*** Data shown Section Begins ***

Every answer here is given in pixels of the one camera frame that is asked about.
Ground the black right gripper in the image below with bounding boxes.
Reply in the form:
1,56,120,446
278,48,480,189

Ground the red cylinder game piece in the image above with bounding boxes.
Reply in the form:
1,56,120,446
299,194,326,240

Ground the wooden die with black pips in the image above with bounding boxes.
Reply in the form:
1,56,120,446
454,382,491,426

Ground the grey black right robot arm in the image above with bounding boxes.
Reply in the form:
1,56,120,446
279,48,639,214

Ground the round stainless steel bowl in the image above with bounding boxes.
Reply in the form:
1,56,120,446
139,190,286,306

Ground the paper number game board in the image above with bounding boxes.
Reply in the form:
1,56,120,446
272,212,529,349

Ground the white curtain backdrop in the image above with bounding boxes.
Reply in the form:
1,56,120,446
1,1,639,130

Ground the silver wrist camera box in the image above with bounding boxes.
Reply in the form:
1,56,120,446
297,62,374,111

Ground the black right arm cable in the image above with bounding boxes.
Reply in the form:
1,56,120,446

*** Data shown Section Ends ***

The answer must consist of all the entries, copied exactly.

## Written response
Every answer here is given in pixels of the one camera frame that is asked about.
Ground the black right gripper in the image below with bounding boxes.
Reply in the form:
1,56,120,446
278,48,480,189

Ground the red cylinder game piece in the image above with bounding boxes.
Reply in the form:
1,56,120,446
299,194,326,240

Ground the wooden die with black pips in the image above with bounding boxes.
Reply in the form:
1,56,120,446
454,382,491,426

Ground the grey black right robot arm in the image above with bounding boxes.
Reply in the form:
1,56,120,446
279,48,639,214

Ground the round stainless steel bowl in the image above with bounding boxes.
Reply in the form:
1,56,120,446
139,190,286,306

Ground the paper number game board in the image above with bounding boxes.
Reply in the form:
1,56,120,446
272,212,529,349

Ground the white curtain backdrop in the image above with bounding boxes.
Reply in the form:
1,56,120,446
1,1,639,130

Ground the silver wrist camera box in the image above with bounding boxes.
Reply in the form:
1,56,120,446
297,62,374,111

Ground the black right arm cable in the image above with bounding boxes.
Reply in the form:
1,56,120,446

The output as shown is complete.